2 - Rose estava irritada. Tentava se conter para não dar um soco no homem à sua frente. Lutava para se lembrar que tamanha ignorância não era culpa apenas dele, mas também das fake news e da atitude criminosa de políticos reacionários, com seus discursos negacionistas.
- Já disse, moça! Não vou vacinar minha filha. Esse tal de vermelhão é uma mentira inventada pela esquerda pra desacreditar o governo. O presidente falou que não precisa vacinar!
- Ele está errado, senhor! Não é questão de política. É ciência!
- Bobagem! Minha filha nunca tomou vacina pra nada e está aqui, ótima.
- Mas e as mortes? - Rose pegou um jornal que mantinha por perto pra quando precisava argumentar com algum "cabeça dura" como aquele - Olha aqui! Sete milhões de mortos em todo o mundo. 2 milhões só no Brasil, país mais atingido. 3 mil só aqui na sua cidade!
- Tudo mentira, esse jornal é contra o governo - disse o homem enquanto saía da unidade de saúde com passos firmes, cheio de razão.
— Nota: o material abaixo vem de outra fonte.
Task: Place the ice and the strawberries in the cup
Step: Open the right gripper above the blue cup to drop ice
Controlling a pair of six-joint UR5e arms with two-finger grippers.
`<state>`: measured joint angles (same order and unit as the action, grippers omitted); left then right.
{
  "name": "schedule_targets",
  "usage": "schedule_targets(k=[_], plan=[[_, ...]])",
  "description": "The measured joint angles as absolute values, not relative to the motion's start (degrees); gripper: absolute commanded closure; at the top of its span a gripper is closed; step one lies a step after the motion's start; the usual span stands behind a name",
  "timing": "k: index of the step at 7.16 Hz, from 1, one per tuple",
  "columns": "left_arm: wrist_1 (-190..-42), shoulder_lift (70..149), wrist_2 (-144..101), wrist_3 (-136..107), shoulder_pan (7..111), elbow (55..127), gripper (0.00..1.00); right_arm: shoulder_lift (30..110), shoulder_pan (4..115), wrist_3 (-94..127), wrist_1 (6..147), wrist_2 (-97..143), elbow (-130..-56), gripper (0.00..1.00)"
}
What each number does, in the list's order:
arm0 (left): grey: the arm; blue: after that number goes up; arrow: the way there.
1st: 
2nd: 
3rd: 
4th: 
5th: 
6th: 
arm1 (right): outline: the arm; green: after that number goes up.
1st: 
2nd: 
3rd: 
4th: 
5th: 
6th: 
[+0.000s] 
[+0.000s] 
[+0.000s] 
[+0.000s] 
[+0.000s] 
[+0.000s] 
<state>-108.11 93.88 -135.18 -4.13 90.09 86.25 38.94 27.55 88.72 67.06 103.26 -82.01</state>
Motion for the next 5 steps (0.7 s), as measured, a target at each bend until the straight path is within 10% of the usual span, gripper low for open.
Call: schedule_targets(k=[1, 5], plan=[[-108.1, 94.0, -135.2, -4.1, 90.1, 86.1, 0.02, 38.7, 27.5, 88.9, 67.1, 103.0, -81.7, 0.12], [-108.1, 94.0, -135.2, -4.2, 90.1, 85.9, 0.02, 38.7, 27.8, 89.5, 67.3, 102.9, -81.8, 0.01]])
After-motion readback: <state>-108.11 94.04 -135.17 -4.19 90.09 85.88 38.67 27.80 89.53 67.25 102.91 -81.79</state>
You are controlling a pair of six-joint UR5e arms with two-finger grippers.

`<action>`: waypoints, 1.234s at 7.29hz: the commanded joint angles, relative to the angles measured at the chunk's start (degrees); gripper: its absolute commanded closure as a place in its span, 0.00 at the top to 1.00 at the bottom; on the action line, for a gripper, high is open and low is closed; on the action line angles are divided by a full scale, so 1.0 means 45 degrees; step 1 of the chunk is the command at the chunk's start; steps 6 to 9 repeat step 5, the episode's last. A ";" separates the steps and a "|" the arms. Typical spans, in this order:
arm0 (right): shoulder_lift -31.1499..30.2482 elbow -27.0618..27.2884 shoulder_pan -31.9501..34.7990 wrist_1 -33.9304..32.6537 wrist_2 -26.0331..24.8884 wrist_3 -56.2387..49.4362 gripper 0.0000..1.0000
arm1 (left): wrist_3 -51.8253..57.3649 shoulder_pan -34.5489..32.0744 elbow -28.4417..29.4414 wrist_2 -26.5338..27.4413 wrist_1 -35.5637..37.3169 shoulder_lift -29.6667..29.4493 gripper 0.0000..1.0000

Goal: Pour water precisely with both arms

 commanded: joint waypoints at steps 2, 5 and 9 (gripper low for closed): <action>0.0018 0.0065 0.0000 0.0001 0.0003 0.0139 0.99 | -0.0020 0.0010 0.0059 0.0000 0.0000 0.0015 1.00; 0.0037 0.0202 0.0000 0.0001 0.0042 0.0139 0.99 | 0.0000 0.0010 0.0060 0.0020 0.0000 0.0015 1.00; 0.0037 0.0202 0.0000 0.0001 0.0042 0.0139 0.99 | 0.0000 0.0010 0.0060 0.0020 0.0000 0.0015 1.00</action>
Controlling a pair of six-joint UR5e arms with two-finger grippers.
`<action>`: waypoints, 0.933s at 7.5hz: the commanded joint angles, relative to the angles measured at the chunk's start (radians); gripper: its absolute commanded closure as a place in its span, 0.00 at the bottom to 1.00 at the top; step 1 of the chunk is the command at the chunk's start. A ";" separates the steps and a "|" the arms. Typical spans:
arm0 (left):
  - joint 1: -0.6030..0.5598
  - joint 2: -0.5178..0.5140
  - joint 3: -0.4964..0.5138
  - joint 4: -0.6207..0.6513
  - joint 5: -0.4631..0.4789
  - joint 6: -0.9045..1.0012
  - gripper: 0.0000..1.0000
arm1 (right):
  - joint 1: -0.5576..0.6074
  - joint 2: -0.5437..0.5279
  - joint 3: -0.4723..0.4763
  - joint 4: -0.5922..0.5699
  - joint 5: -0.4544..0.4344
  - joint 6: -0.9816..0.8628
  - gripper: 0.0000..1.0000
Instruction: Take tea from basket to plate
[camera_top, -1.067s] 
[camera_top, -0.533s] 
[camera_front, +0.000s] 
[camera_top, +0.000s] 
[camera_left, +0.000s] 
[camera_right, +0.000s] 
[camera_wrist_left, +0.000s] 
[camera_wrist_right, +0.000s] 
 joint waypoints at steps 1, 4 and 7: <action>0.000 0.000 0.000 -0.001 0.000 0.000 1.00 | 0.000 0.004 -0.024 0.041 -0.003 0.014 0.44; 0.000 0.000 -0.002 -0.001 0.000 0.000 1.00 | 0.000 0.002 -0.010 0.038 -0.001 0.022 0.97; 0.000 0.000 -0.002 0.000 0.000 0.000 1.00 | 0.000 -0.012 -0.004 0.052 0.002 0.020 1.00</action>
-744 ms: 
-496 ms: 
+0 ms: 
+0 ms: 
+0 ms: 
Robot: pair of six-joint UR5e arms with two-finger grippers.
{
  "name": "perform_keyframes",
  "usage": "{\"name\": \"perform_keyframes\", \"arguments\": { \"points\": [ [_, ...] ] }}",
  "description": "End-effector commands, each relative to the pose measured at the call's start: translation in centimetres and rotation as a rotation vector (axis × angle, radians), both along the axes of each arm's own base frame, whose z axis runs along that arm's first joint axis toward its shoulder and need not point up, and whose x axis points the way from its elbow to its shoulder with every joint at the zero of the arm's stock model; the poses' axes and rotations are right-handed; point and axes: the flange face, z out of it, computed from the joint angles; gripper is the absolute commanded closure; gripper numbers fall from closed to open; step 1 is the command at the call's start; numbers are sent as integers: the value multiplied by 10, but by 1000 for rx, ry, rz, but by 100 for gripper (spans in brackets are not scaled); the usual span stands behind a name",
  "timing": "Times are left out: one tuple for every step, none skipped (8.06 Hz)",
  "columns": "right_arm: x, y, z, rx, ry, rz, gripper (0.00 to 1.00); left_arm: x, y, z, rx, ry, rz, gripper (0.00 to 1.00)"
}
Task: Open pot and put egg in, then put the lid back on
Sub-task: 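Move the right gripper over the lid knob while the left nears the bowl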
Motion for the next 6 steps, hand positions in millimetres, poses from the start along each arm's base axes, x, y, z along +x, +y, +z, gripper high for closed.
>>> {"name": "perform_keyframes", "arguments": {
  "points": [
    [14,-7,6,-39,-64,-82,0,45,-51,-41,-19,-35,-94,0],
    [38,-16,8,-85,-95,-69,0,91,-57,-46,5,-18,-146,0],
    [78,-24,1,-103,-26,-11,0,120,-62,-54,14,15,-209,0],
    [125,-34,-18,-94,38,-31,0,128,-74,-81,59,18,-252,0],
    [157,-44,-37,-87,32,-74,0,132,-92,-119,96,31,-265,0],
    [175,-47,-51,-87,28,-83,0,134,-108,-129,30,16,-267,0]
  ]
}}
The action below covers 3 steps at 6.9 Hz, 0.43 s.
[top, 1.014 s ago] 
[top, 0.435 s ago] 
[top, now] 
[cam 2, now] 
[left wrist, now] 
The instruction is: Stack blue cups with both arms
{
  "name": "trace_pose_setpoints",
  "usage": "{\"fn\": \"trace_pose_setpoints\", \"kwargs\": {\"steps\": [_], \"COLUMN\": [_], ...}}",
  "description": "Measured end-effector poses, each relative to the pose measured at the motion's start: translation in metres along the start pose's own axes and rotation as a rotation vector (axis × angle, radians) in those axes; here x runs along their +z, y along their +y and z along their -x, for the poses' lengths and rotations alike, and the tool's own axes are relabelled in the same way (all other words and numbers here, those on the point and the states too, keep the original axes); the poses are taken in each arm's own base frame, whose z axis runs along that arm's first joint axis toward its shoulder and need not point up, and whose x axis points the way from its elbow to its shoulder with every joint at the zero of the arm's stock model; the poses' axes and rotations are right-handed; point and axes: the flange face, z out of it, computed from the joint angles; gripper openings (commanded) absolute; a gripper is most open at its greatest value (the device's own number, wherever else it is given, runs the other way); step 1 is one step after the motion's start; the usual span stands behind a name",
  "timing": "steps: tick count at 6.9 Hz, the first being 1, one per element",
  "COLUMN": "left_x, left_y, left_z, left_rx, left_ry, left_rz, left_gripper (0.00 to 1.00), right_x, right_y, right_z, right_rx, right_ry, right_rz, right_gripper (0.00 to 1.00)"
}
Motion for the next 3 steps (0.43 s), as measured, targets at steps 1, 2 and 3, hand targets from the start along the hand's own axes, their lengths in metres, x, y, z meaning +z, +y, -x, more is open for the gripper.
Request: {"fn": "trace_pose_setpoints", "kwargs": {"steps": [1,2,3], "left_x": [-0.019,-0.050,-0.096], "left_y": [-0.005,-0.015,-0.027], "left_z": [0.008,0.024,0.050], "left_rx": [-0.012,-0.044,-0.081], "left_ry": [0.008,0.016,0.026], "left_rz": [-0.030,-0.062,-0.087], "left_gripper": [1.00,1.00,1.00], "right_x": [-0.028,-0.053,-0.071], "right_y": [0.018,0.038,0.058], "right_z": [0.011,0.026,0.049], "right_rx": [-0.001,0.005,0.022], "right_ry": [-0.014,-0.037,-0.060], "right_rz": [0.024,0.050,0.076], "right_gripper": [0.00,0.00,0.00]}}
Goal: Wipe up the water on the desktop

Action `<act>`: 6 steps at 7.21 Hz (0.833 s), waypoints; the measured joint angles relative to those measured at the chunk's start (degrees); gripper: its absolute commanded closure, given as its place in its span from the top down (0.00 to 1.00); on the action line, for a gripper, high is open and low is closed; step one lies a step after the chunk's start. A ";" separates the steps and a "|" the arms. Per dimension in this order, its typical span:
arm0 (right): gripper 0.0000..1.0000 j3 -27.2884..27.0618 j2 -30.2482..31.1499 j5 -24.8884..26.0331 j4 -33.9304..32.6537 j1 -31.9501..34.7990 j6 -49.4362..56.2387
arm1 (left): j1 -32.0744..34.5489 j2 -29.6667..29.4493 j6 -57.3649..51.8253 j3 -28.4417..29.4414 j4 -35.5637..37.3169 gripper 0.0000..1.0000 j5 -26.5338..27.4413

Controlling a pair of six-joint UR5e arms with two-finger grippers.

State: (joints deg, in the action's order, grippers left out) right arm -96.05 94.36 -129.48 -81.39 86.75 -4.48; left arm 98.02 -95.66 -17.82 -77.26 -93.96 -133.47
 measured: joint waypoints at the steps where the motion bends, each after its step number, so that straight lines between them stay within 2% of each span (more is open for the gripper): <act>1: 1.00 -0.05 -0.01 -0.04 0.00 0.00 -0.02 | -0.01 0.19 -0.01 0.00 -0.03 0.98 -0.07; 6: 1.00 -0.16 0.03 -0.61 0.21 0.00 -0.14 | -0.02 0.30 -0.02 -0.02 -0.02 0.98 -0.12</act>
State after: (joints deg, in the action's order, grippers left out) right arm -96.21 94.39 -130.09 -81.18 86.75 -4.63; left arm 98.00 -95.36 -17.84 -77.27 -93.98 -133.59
Rose sentou-se numa cadeira na recepção, o jornal amassado entre as mãos, exausta. É fato que a pandemia finalmente foi controlada, anos depois de surgir e matar milhões, mas isso só foi possível depois que a vacina foi descoberta. Lembrou-se do paciente em coma na UTI do hospital de campanha. Ficou como um vegetal por anos, sendo sondado e revirado do avesso como uma cobaia, até que o antígeno fosse desenvolvido. Só depois disso os aparelhos que o mantinham vivo foram desligados e ele pode descansar. Ele e a esposa, que nunca o abandonou. E para que tanto sacrifício? Para oferecer uma chance a pessoas como aquele homem que acabara de sair da unidade, recusando a salvação. Ele e a filha podem até sobreviver, mas será uma questão de sorte em vez de uma probabilidade cientificamente garantida. Era desolador pensar naquilo ainda mais porque as mortes continuavam acontecendo - em menor número, mas o vírus ainda fazia vítimas, insaciável.
Rose se levantou para atender mais pacientes que chegavam, e jogou o jornal na lixeira do corredor.